- Born: 28 December 1941 (age 84) Debrecen, Hungary
- Other name: Terry Torday
- Occupations: Film actress Television actress
- Years active: 1962–present

= Teri Tordai =

Hungarian actress (born 1941)

Teri Tordai (born 28 December 1941) is a Hungarian actress.

She has appeared in a large number of European films, including a number of costume films made in the late 1960s and early 1970s, especially Frau Wirtin series of Franz Antel, which made her a sex symbol in German-speaking countries as well as Italy.
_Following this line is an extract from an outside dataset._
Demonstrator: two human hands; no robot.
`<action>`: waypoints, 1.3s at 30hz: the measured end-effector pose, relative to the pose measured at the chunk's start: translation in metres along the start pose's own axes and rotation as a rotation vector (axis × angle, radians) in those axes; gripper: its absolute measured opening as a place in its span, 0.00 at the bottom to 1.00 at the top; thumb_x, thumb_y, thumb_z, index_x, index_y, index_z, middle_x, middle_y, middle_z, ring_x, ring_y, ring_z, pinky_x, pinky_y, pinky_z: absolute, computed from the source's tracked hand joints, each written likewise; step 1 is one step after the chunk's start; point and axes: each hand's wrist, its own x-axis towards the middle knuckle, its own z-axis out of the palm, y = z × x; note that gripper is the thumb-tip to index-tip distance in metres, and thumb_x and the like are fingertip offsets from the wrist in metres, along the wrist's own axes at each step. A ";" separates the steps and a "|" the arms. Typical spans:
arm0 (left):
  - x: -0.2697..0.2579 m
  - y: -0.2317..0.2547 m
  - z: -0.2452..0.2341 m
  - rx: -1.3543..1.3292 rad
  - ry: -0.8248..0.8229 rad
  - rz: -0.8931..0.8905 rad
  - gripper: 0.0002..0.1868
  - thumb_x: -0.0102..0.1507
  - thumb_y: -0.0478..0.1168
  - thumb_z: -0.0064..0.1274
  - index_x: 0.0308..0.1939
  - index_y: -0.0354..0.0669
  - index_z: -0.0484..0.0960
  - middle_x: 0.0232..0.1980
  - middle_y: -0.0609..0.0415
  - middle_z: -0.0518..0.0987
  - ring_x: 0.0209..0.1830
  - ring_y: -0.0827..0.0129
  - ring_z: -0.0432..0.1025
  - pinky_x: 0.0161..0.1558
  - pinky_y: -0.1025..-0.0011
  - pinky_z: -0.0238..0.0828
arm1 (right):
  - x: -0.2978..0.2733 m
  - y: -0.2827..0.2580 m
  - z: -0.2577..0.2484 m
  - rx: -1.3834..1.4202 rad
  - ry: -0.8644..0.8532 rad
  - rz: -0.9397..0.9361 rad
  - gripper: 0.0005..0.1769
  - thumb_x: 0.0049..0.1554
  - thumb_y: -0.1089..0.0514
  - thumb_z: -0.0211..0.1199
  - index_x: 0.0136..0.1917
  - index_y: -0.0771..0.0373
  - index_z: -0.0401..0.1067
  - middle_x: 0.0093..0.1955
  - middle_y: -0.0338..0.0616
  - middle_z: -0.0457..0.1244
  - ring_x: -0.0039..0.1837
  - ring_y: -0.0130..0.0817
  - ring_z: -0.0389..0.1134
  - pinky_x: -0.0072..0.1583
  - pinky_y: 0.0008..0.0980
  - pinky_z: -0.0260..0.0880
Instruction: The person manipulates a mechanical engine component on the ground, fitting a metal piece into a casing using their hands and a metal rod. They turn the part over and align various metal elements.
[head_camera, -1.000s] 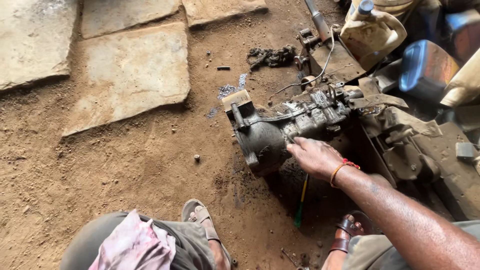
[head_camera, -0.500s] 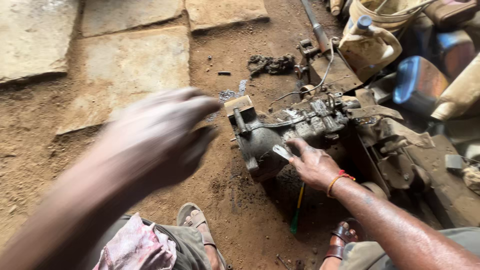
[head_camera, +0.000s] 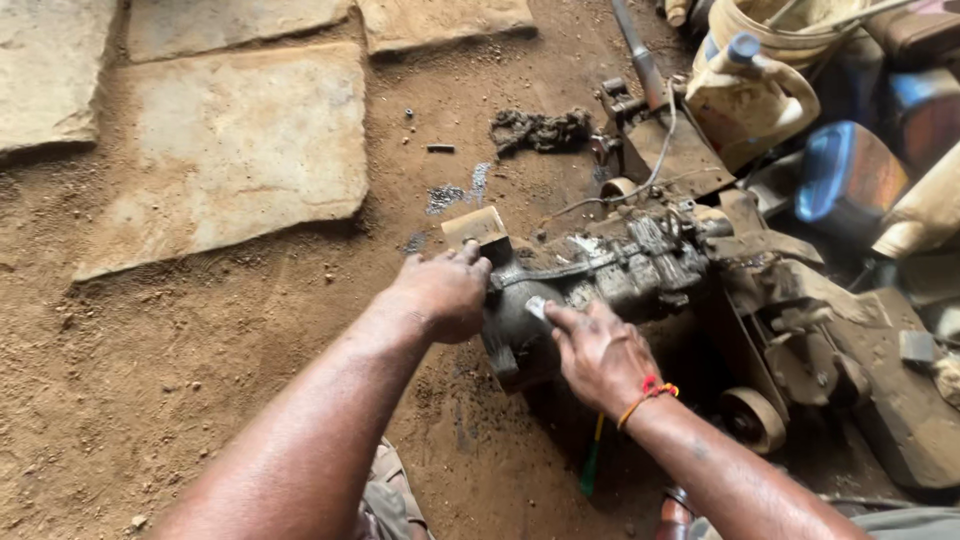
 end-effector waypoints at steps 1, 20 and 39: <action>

She was awarded the Kossuth Prize in 2018.

She is sometimes credited as Terry Torday.

Her daughter is the actress Lili Horváth.

==Selected filmography==
- Háry János (1965)
- A Holiday with Piroschka (1965)
- The Sweet Sins of Sexy Susan (1967)
- Otto ist auf Frauen scharf (1968)
- Tower of Screaming Virgins (1968)
- Sexy Susan Sins Again (1968)
- House of Pleasure (1969)
- Why Did I Ever Say Yes Twice? (1969)
- Naughty Roommates (1969)
- The Captain (1971)
- My Father, the Ape and I (1971)
- The Countess Died of Laughter (1973)
- The Pendragon Legend (1974)
- Julia (1974)
- Monika and the Sixteen Year Olds (1975)
- Crime After School (1975)
- Love Hotel in Tyrol (1978)
- The Train Killer (1983)
- Popcorn & Paprika (1984)
- Colonel Redl (1985)
- The Red Countess (1985)
- Hanna's War (1988)
- Montecarlo! (2004)
- Adventure (2011)

==Bibliography==
- Halle, Randall & McCarthy, Margaret. Light Motives: German Popular Film in Perspective. Wayne State University Press, 2003.